## Exercise 1

Create a vectorized version of log and exp math function for 1D array A = [2, 5, 10, 3, 8]

Results should be: 
+ [0.6931472 1.609438  2.3025851 1.0986123 2.0794415]
+ [7.3890562e+00 1.4841316e+02 2.2026465e+04 2.0085537e+01 2.9809580e+03]

In [None]:
import os
import numpy as np
import math
os.environ["NUMBA_ENABLE_CUDASIM"] = "1"
import matplotlib.pyplot as plt
%matplotlib inline

In [None]:
from numba import vectorize, float32, int32

A = np.array([2, 5, 10, 3, 8], dtype='int32')

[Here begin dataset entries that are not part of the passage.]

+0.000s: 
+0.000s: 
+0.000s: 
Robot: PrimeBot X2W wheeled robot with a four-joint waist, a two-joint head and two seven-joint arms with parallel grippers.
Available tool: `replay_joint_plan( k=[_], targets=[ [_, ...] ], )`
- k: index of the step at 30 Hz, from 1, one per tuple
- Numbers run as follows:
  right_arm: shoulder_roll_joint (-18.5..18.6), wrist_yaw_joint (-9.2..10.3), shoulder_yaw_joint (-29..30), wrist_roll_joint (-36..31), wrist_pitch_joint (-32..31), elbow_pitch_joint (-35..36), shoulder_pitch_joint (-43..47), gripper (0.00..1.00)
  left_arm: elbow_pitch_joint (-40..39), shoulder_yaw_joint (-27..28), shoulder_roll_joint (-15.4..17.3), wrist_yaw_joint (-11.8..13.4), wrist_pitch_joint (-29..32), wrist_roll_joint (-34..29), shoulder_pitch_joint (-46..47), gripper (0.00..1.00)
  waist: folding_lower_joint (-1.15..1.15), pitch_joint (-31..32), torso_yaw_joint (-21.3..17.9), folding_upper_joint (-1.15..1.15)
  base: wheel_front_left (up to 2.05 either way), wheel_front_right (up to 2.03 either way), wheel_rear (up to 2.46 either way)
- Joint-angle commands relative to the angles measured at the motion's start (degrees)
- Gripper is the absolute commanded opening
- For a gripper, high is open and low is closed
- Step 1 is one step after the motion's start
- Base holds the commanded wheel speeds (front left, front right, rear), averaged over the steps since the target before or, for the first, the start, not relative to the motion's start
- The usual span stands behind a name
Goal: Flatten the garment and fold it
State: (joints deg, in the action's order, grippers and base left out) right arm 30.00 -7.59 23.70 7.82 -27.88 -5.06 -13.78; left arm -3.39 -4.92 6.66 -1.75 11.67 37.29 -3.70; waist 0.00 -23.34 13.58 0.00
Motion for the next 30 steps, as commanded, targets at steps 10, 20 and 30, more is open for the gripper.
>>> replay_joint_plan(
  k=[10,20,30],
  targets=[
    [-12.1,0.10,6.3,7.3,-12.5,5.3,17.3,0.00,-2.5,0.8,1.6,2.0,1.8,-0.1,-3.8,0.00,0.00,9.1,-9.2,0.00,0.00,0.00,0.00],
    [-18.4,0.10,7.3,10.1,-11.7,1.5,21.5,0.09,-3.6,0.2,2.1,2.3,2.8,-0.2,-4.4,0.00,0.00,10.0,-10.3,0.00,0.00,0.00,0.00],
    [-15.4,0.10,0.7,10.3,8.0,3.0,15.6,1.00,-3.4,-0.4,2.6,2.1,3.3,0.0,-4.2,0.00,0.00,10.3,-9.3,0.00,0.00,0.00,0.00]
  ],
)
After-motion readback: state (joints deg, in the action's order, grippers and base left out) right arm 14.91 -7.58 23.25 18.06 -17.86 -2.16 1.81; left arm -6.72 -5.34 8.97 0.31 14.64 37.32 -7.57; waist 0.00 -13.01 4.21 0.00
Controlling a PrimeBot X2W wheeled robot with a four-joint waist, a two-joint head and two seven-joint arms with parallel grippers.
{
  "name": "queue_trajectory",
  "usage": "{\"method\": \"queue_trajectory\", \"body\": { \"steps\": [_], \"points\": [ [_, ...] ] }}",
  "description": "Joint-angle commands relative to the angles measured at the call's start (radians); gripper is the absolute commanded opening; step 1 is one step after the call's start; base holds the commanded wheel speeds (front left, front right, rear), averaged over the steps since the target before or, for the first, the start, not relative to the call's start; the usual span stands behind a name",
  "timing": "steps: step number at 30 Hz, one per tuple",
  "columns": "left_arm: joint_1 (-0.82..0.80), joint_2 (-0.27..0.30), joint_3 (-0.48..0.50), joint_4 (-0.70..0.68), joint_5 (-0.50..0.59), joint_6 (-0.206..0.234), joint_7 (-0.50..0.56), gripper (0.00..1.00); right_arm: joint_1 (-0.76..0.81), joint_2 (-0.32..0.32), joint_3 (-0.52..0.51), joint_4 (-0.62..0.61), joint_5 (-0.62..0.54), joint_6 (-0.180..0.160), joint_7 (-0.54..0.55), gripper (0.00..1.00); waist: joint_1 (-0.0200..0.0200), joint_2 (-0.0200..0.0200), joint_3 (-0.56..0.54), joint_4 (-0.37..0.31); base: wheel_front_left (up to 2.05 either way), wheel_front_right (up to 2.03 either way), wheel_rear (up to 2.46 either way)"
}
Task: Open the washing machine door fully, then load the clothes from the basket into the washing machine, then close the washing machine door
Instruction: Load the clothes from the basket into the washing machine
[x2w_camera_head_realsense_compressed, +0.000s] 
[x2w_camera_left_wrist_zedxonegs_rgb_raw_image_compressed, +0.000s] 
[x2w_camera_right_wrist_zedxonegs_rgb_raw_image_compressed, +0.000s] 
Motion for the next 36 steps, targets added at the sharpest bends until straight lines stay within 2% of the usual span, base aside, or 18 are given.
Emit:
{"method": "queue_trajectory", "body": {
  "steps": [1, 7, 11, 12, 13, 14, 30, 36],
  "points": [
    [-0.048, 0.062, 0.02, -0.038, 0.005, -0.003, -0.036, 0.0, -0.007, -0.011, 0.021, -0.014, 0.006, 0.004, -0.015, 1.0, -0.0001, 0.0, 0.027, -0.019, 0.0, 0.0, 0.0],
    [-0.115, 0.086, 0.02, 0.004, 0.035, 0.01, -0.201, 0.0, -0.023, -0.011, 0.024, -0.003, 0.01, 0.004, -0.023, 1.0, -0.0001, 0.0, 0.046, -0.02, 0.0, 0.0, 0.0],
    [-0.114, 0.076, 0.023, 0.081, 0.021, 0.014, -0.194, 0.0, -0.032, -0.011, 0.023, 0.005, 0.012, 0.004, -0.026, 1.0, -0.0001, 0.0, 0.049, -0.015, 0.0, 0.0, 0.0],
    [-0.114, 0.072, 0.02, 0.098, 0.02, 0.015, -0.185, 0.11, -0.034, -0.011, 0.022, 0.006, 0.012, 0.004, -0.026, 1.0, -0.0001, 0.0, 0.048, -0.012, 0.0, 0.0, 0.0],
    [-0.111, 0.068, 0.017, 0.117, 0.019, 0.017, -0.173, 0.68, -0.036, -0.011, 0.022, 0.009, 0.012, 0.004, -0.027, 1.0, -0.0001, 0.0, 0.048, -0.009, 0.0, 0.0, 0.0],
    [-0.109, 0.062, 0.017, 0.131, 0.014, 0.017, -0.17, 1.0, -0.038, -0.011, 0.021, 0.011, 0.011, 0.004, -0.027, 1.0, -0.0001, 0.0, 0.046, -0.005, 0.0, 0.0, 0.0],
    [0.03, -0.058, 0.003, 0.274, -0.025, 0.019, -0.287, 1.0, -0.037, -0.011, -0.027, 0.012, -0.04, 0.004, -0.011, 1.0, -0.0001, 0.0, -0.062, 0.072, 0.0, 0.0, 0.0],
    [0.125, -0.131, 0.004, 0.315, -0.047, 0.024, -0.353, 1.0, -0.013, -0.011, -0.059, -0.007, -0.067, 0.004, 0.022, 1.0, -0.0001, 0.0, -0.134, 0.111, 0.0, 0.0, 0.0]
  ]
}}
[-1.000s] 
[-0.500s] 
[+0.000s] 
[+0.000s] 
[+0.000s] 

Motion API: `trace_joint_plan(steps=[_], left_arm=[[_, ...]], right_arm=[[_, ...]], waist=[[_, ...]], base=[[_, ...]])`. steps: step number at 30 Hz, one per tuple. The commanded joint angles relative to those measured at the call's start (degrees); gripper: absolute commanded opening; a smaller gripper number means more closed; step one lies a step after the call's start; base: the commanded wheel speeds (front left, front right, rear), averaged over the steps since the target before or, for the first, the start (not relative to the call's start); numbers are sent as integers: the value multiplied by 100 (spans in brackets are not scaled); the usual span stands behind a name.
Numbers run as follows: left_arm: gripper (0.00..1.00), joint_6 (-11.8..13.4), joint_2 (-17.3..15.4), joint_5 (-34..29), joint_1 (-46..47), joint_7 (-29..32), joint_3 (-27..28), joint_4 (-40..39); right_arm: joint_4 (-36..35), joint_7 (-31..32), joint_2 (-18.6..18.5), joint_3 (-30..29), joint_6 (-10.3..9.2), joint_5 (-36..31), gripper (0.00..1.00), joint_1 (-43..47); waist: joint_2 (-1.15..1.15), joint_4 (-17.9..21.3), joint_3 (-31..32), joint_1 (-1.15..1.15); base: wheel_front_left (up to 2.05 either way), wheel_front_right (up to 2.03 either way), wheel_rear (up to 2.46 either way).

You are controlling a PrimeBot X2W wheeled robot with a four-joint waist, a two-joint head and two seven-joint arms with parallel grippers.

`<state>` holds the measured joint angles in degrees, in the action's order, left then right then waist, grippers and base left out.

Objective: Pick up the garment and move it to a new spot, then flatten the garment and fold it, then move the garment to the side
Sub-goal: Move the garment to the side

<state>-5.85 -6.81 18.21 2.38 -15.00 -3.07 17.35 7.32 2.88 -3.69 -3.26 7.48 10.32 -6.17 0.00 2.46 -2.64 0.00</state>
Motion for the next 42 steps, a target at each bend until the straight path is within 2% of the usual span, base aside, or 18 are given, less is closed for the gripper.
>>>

@vectorize([float32(int32)], target='parallel', fastmath=True)
def vec_log(x):
    y = np.log(x)
    return y

@vectorize([float32(int32)], target='parallel', fastmath=True)
def vec_exp(x):
    y = np.exp(x)
    return y

print('Logarithm of A:', vec_log(A))
print('exponential of A:', vec_exp(A))

## Exerice 2
Compute the value of a Gaussian probability density function at $x$ with $mean = 1$, $\sigma = 1$, lower and upper bound in $(-3, 3)$ and $size = 100000$

In [None]:
from numba import vectorize, float64, float32

N = 100000
mean = 1
std = 1

x = np.linspace(-3, 3, N, dtype='float32')

@vectorize([float64(float32, float32, float32)], target='parallel', fastmath=True) 
def vec_gaussian(x, mean, std):
    return 1/(std*np.sqrt(2*np.pi)) * np.exp((-1/2)*((x-mean)/std)**2)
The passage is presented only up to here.